Scala Problem Number Five

From the Scala 99 Problems, the problem number five goes like this:

P05 (*) Reverse a list.

scala> reverse(List(1, 1, 2, 3, 5, 8))
res0: List[Int] = List(8, 5, 3, 2, 1, 1)

Starting with the obvious solution, using the API:

val list = List(1, 2, 3, 4)

Yes, the List API has a reverse function. Pretty handy =)

How about being more creative now? Like this:

def myReverse[A](list: List[A]): List[A] = list match {
  case head :: tail => myReverse(tail) :+ head
  case Nil => Nil

With pattern matching and recursion, the solution is pretty simple. We basically decompose the list, and rebuild it in the opposite order. The code is simple, but it can take a while to understand if you are not used to recursion. The pattern matching part shows how nicely we can decompose Lists in scala =)

Lets try a different solution now:

def myReverse[A](list: List[A]): List[A] = {
  var reversedList = List[A]()
  list.foreach(item => reversedList = item +: reversedList)

Here we take a more ‘traditional’ approach – its closer to what we would do in Java, but still more compact and readable. First we create a buffer list, and add each element of the original list to the beginning of the buffer. Finally, we return the reversed list.

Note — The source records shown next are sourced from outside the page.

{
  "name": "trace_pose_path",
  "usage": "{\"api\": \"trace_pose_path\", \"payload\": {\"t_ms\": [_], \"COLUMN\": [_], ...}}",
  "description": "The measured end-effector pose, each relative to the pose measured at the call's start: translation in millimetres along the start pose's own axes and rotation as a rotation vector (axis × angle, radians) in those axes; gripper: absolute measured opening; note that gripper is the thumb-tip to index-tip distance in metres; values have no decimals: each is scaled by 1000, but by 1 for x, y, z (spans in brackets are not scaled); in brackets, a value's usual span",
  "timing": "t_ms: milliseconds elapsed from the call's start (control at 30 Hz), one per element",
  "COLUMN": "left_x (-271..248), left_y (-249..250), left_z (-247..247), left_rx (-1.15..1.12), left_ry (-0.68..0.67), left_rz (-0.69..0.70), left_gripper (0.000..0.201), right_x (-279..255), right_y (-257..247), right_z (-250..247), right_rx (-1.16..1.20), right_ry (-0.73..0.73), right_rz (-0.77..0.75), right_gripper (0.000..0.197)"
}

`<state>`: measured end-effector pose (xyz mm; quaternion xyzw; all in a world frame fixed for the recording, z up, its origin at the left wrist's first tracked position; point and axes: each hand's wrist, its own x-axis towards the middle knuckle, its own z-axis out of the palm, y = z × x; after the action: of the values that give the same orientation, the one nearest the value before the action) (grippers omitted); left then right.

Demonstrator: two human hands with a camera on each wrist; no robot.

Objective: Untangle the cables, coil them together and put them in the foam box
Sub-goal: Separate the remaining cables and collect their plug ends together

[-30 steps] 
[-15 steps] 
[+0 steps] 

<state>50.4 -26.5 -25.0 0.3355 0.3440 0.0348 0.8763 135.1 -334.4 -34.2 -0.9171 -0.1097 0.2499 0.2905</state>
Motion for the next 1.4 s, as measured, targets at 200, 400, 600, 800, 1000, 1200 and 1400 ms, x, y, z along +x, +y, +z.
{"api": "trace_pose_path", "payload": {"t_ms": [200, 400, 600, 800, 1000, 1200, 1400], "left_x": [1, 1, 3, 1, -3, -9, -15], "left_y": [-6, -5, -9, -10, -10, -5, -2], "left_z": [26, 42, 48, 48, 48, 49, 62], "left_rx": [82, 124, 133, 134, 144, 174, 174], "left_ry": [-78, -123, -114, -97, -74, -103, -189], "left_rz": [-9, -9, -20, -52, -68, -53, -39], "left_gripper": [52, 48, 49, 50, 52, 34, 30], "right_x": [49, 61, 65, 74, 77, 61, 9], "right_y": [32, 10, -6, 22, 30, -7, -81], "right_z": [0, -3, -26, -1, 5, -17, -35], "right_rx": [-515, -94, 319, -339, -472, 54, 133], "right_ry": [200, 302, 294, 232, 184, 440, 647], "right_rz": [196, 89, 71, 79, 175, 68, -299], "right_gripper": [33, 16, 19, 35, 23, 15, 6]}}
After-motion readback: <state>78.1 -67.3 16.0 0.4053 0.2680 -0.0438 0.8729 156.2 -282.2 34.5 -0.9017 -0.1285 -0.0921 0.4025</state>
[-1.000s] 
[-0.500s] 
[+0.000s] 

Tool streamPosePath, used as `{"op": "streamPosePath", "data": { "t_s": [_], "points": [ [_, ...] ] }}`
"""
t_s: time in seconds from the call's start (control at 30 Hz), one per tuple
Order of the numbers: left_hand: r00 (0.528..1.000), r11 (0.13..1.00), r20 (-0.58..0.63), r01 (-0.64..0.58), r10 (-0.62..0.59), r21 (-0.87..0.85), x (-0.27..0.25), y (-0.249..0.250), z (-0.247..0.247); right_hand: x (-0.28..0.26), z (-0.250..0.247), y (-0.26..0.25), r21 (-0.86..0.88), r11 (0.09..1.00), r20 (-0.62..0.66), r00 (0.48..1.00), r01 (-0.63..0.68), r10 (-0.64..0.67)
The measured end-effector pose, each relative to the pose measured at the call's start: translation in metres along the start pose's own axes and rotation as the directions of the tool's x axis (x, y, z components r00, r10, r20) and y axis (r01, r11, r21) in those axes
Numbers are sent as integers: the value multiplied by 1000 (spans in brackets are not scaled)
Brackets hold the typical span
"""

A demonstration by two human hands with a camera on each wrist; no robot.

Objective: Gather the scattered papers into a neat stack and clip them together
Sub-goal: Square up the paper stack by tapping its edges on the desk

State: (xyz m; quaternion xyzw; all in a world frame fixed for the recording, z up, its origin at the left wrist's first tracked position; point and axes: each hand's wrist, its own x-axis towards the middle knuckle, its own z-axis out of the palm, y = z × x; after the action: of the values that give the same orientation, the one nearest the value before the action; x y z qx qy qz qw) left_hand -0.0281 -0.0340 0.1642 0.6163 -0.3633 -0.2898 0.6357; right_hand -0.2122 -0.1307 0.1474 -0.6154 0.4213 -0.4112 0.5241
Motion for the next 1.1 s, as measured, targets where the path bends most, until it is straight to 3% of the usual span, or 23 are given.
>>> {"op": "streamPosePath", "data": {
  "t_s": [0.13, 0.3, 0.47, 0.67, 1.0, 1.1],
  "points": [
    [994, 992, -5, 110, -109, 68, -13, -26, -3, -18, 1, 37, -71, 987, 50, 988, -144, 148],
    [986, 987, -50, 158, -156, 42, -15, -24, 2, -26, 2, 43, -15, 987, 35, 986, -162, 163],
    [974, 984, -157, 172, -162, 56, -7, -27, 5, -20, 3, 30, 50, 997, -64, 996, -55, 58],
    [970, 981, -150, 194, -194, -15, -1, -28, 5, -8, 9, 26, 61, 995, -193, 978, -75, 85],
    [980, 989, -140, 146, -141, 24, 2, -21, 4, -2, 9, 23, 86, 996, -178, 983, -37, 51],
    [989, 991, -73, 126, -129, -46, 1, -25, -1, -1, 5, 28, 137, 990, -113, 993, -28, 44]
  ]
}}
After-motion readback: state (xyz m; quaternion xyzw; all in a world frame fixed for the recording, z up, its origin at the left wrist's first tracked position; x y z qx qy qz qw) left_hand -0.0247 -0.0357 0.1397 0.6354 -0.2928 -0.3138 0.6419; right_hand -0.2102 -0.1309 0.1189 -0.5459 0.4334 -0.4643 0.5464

You can find the original solution to the problem here. As always, I learned something more after reading the original solution – I always write my solution before reading that. What I found is that it is also possible to solve the problem in a pure functional way, with foldLeft (copied from the original solution):

def reverseFunctional[A](ls: List[A]): List[A] =
    ls.foldLeft(List[A]()) { (r, h) => h :: r }

This solution is probably the most difficult to get at first, but the best after you get used to this kind of ‘extreme’ functional stuff. Nice =)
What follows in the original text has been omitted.